Hacker News new | past | comments | ask | show | jobs | submit login
Atomics in Objective-C (biasedbit.com)
41 points by ovokinder on May 5, 2015 | hide | past | favorite | 20 comments



This is called a semaphore, it's already implemented in GCD.

Also, why talk about performance and then make obj-c method calls...?

It's quite easy using NSProxy to create a throttler that will wrap any object, then you can abstract throttling from the behavior of the underlying object.

  @interface Throttler : NSProxy {
     dispatch_semaphore_t _semaphore;
     id _object;
  }
  - initWithObject:(id)obj concurrentOperations:(int)ops;

  @end
  @implementation Throttler

  - (id) initWithObject:(id)obj concurrentOperations:(int)ops {
     if(self = [super init]){
       _semaphore = dispatch_semaphore_create(ops)
       _object = obj;
     }
     return self;
  }

  - (void) forwardInvocation:(NSInvocation*)invocation {
     if(dispatch_semaphore_wait(_semaphore,0)){
        @try {
        [invocation setTarget: _object];
        [invocation invoke];

        }
        @catch (NSException* e){
          @throw e;
        }
        @finally {
        dispatch_semaphore_signal(_semaphore);
        }
        return;
     }
     @throw [NSException
          exceptionWithName:@"InsufficientResourceException"
          reason:@"Insufficient Resource"
          userInfo:nil];
  }

  @end 
https://developer.apple.com/library/mac/documentation/Genera...


Why no mention of GCD here? GCD is very, very good at synchronizing access to shared resources.

The most Cocoa-compatible way of handling background execution of expensive procedures is always going to be best executed, quickest, using Grand Central Dispatch.

For example:

    @interface Foo ()
    @property (nonatomic) dispatch_queue_t backgroundQueue;
    @end
    
    @implementation Foo

    - (BOOL) veryExpensiveMethod:(id)arg completion:(void (^)())completion {
        dispatch_async(self.backgroundQueue, ^{
            if (_counter++ > N) {
                _counter--;
                return NO;
            }
            // Critical section
            _counter--;
            return YES;
            dispatch_async(dispatch_get_main_queue(), completion);
        };
That will ensure every call to -veryExpensiveMethod is run in sequence, and won't require waiting on your end.

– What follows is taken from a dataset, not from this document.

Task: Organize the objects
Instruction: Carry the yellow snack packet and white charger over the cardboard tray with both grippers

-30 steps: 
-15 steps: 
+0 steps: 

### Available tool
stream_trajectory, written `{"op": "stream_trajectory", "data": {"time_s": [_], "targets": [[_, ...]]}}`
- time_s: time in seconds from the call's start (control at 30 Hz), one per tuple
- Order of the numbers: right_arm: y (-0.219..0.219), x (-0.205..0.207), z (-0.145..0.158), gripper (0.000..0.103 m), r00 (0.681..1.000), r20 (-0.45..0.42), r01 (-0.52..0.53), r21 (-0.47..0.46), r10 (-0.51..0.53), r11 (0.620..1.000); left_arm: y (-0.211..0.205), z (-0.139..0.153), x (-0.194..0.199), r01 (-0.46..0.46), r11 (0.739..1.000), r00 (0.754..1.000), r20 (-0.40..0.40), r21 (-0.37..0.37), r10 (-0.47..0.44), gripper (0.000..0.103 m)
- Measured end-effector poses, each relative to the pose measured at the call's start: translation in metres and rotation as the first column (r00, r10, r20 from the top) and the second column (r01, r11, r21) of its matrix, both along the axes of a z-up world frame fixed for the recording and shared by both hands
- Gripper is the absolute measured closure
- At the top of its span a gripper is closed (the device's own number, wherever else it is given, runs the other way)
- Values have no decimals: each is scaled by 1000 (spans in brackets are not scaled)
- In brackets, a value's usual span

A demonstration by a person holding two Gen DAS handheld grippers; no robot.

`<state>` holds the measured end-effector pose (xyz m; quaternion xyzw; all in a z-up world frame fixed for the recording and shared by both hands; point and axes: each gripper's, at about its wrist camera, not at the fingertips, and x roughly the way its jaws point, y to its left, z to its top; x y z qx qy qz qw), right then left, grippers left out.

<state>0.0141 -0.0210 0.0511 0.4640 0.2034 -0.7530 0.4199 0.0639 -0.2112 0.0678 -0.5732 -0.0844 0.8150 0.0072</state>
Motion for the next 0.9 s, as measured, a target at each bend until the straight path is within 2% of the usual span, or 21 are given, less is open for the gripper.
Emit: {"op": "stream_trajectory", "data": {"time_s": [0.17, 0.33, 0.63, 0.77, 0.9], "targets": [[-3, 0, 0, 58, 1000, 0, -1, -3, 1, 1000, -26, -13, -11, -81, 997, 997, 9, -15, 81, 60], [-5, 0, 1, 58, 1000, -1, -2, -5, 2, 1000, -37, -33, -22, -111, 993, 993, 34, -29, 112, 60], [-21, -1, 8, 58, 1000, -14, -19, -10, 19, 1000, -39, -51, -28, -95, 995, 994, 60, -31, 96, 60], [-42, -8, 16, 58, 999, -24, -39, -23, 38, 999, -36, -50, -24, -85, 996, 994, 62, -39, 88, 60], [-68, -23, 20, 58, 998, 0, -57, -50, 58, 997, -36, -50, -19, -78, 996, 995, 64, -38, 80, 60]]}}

These problems have been solved, better.


You're missing the most important point of the entire Throttler goal: gracefully returning fast, with success or failure. Nowhere is it stated that the goal is to enqueue tasks for execution.

If you had read 'til the end you would have found multiple statements that OSAtomic* is merely an alternative. Not a silver bullet. Not the fastest.

From the conclusion:

"It's very important to understand that every example in this article could have legitimately been solved with different concurrency primitives — like semaphores and locks — without any noticeable impact to a human playing around with your app."

Also, "(...) is always going to be best executed, quickest, using GCD." is kind of a blanket statement. I'd be careful around the use of "always".


> This post talks about the use of OS low level atomic functions

This is a pet peeve of mine, to call that an "OS" feature. In all recent CPUs I know of, atomic ops are not a privileged operation, and there is absolutely nothing for the operating system to manage in a traditional sense. You don't trap into the kernel and have it compare-and-swap, you just, um, compare and swap.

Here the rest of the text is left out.